Politik Ein Diktator wird umgebettet

„Keine Demokratie kann es sich leisten, Denkmäler zu haben, welche eine Diktatur verherrlichen – unsere auch nicht“, sagt Spaniens neuer Ministerpräsident, Pedro Sánchez. Bei dem Monument, das Sánchez nun beseitigen will, handelt es sich um eine gigantische Berggruft für die sterblichen Überreste des früheren Diktators Francisco Franco. Die Grabstätte vor den Toren Madrids wurde bisher mit öffentlichen Mitteln unterhalten und hat sich zum Wallfahrtsort für Rechtsradikale aus ganz Europa entwickelt. General Franco schrieb während seiner bis 1975 dauernden Herrschaft eines der schwärzesten Kapitel der spanischen Geschichte. Die linke Opposition wurde systematisch verfolgt, politische Morde und Folter waren an der Tagesordnung. Nun will der Sozialist Sánchez, der Anfang Juni die konservative Regierung stürzte, das Franco-Monument in eine Gedenkstätte für den Bürgerkrieg und die Opfer der Diktatur umwidmen.
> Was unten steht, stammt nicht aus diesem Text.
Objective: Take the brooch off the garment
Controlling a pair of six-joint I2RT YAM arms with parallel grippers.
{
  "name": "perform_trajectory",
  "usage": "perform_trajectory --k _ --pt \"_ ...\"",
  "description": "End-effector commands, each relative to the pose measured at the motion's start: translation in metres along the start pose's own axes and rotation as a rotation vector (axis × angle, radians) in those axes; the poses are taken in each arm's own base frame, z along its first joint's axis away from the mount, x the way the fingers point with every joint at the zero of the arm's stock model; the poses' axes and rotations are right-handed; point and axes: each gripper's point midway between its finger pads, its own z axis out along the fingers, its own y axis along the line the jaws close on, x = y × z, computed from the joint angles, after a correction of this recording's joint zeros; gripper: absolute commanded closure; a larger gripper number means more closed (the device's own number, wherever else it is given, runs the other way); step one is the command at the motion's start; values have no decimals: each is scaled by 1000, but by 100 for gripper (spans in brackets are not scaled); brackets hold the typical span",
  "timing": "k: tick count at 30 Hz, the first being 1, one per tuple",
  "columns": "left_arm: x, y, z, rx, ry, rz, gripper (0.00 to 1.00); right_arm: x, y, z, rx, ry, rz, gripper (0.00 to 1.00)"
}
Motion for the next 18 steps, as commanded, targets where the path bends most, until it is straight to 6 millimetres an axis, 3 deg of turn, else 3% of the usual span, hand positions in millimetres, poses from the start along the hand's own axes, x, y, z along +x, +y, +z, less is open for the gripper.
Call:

Der Sarg des „Führers von Spanien“, wie sich Franco zu Lebzeiten anreden ließ, soll in eine private Ruhestätte der Familie überführt werden. Ein wichtiger Schritt zur Bewältigung von Spaniens dunkler Vergangenheit. Die Exhumierung Francos solle schon „in Kürze“ stattfinden, sagte Sánchez gestern. Wann genau, ließ er offen. Zunächst müssen noch Verhandlungen mit der katholischen Kirche geführt werden, da die Franco-Gruft Teil einer Basilika ist. Gesprochen werden muss auch mit der Familie des Diktators sowie mit der einflussreichen Franco-Stiftung, welche sich gemeinsam gegen die Umbettung des Tyrannen, den sie als „großen Staatsmann“ bejubeln, wehren. Bereits vor einem Jahr hatte Spaniens Parlament mit großer Mehrheit beschlossen, das Franco-Denkmal in ein Mahnmal für die Versöhnung zu verwandeln. Doch der frühere konservative Regierungschef Rajoy weigerte sich, diesen – nicht bindenden – Entschließungsantrag umzusetzen. Er wolle keine „alten Wunden“ aufreißen, meinte er. Deswegen blieben auch die übrigen Forderungen dieser Parlamentsinitiative ohne Auswirkung. Dazu gehört die Gründung einer Wahrheitskommission, um Licht in Spaniens unvollständige Geschichtsschreibung zu bringen, ebenso wie die Annullierung politischer Urteile gegen Oppositionelle. Auch die Entfernung von Symbolen und Straßennamen aus der Franco-Zeit wird gefordert. All dies will Sánchez in Angriff nehmen.